What needs to be done - Which lines of the data contain the string "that"? Copy every one of them.

Segment Start: Given data

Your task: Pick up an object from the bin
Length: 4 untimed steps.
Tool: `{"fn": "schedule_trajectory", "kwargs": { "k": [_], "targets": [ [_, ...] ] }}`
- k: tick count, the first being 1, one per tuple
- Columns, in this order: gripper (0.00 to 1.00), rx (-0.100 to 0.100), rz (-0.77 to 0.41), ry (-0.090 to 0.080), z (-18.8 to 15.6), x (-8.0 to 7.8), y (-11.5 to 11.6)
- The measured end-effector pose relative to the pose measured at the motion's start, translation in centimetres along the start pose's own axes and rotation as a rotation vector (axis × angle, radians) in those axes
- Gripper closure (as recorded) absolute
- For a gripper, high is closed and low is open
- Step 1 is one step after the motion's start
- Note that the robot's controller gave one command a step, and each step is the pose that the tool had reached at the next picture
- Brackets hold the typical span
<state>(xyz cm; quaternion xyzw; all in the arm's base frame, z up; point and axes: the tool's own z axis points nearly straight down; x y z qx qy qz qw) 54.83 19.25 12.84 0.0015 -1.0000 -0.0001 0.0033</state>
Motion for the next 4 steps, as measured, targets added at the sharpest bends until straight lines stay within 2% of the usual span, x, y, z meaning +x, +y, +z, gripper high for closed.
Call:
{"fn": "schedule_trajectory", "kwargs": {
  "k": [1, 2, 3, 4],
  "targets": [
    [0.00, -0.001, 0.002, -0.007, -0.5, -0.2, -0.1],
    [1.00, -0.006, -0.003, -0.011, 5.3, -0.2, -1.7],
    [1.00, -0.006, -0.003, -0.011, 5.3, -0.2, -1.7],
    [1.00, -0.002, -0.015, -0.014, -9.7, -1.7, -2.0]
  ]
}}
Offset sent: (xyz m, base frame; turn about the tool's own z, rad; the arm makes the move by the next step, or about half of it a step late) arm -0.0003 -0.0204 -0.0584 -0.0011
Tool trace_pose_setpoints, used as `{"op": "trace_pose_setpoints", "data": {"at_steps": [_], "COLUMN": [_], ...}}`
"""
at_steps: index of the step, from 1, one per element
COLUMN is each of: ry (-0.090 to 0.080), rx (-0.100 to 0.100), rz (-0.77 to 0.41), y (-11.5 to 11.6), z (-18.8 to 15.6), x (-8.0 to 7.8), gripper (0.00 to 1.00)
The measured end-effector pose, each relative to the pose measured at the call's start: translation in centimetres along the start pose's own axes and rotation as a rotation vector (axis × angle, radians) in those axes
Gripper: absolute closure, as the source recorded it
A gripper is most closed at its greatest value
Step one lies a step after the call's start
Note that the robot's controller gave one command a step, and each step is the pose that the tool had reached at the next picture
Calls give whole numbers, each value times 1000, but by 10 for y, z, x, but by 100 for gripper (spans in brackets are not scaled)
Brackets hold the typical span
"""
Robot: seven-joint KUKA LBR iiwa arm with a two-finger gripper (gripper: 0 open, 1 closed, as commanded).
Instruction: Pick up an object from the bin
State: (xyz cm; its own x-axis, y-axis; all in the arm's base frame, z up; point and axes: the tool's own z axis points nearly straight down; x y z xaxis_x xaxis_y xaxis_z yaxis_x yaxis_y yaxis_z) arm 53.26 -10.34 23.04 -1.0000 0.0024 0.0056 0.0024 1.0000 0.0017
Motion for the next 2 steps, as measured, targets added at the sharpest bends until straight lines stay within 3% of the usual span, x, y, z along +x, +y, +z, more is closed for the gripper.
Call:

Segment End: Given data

Response for this exercise -
- Note that the robot's controller gave one command a step, and each step is the pose that the tool had reached at the next picture
Note that the robot's controller gave one command a step, and each step is the pose that the tool had reached at the next picture

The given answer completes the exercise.